Certo che trovare la primavera a Milano fa davvero ridere. E così, camicia e giubbottino, gusto un cappuccino carissimo con muffin, cercando soluzioni sul come mangiarlo, nel primo bar a portata di mano.
Cielo grigio metallizzato e città che mi avvolge con i suoi rumori e ritmi forsennati.
Mi butto sul 14 che arriva lentamente sul classico viale alberato, doppia corsia e preferenziale di mezzo. Mi accoglie un caldo umano, un misto di facce di ogni età e generi. Inserisco il biglietto sputato due secondi dopo dalla macchinetta rossa. Mi siedo, posto verde, mentre una stanca voce impersonale ricorda la fermata.

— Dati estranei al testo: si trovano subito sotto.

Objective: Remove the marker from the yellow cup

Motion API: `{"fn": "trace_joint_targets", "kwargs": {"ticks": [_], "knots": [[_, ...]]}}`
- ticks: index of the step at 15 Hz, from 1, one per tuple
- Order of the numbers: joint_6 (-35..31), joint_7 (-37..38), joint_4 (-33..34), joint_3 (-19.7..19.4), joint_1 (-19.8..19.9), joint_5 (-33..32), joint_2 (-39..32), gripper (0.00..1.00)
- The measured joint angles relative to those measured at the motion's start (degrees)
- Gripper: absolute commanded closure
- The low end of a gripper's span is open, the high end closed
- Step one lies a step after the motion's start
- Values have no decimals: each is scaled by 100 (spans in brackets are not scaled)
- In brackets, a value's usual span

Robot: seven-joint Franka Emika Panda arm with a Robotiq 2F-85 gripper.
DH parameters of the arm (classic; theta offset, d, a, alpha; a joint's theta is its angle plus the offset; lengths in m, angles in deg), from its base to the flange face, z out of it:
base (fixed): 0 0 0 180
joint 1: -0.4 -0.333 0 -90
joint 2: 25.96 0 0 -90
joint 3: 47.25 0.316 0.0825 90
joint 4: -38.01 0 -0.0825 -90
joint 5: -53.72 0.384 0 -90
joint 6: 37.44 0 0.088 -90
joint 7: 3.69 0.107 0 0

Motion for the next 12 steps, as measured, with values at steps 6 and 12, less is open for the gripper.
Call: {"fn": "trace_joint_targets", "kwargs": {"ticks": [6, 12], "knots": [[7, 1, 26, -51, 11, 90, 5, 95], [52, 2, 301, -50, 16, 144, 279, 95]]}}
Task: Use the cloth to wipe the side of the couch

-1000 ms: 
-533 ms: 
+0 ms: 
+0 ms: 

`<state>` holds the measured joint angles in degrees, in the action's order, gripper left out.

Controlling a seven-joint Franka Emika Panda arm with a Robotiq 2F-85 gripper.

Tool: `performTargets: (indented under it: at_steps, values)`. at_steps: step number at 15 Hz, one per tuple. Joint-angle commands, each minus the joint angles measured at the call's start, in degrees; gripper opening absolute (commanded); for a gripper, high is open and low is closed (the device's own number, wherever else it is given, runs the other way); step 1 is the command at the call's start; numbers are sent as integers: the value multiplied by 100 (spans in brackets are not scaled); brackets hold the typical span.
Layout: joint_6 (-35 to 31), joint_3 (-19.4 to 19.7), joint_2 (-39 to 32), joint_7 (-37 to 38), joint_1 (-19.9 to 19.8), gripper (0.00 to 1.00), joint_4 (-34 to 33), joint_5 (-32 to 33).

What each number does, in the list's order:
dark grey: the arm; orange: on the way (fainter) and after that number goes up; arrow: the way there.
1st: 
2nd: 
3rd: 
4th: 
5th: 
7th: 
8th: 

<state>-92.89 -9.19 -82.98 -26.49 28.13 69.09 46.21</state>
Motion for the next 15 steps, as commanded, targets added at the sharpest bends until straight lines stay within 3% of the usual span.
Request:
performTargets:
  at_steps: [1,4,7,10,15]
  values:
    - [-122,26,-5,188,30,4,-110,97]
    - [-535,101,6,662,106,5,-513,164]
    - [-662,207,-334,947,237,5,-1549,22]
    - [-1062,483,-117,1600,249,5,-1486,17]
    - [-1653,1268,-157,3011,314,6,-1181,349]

Registro pezzetti di discorsi e telefonate, frugo per un attimo nelle vite di sconosciuti vicino a me. Un classico rituale da non miricordoquantianni ci vengo. Oggi è un viaggio nonviaggio. Volo verso un ufficio, passando per il centro.
Eppure questo luogo non mi affascina. Sarà bello, stimolante, ricco. Pieno di luci e vetrine, auto e moda. Ho degli interessi. Ho delle prospettive. Forse. Non ci vivrei. Manca un mare che dia spazio ai tuoi pensieri. Manca il Sud che non è solo un luogo fisico, ma un concetto esistenziale, una filosofia.